J’en avais beaucoup entendu parler, mais j’ignorais à quoi ressemblait la chélidoine, aussi appelée herbe à verrue, jusqu’à ce qu’elle s’installe d’elle-même dans l’un des pots bordant l’enclos des poules.
Nous les réservons aux plantes un peu particulières qui ne se trouvent généralement pas en jardinerie, mais que les oiseaux plantent à leur guise.
J’appelle ce coin le Petit Jardin des Oiseaux…

On dit d’elle qu’elle est une mauvaise herbe.

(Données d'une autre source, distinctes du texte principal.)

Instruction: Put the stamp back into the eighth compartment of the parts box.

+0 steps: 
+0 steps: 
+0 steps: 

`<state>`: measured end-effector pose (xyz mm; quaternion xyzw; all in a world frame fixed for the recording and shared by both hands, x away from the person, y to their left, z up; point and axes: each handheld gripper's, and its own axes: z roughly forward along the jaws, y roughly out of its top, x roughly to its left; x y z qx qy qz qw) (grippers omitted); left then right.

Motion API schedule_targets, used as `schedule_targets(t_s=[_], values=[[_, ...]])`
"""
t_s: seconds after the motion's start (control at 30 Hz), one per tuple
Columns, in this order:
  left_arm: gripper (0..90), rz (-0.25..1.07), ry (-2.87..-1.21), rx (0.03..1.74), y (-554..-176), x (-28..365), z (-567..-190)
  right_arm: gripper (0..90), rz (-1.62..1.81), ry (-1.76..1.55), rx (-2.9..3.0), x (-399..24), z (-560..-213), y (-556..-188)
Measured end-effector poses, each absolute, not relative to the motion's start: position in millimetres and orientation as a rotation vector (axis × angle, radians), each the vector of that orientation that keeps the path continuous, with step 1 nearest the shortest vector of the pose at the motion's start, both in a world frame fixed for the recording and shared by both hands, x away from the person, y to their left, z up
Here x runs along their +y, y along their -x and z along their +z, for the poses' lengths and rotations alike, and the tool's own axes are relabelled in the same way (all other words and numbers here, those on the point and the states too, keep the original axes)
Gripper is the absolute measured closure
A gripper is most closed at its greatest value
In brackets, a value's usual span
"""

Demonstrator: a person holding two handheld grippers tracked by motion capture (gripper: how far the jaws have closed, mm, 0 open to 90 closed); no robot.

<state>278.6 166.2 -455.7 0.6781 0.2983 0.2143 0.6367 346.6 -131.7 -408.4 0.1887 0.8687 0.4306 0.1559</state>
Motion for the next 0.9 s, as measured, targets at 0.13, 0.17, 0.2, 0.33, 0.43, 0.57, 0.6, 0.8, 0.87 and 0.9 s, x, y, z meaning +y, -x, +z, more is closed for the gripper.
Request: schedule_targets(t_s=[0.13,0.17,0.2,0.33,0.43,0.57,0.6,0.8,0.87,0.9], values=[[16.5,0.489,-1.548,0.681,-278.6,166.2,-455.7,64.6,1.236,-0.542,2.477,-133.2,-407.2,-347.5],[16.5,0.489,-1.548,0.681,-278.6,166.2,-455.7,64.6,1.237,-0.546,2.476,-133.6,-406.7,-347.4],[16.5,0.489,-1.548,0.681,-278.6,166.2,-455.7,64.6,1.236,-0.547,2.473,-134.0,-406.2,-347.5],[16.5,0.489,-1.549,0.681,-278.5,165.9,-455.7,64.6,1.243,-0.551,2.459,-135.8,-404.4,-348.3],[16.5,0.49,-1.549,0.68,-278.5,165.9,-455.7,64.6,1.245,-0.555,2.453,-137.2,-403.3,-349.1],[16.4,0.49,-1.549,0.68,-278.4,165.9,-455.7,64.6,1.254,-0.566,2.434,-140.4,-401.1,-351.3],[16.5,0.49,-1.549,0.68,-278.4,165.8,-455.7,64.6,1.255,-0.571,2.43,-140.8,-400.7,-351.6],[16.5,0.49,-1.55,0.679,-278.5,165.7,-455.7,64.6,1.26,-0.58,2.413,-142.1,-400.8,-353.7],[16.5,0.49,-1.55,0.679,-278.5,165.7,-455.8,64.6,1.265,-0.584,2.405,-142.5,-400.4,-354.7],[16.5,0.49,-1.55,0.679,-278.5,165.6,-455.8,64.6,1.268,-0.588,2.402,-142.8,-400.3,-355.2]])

Je préfère utiliser le mot de fleur sauvage pour cette chélidoine que certains appellent aussi « herbe aux boucs, grande éclaire
ou lait des sorcières ».
Cette plante indigène faisait déjà partie de la pharmacopée du Moyen Age, et, encore aujourd’hui, est réputée pour soigner les verrues.
Ceux qui l’utilisent appliquent deux à trois fois par jour le suc de la chélidoine, une sève couleur orange, que l’on obtient en cassant une petite branche de la plante.
L’opération est à renouveler jusqu’à disparition de la verrue.
Ses propriétés sont tellement appréciées que l’on trouve aujourd’hui de flacons de teinture mère de chélidoine.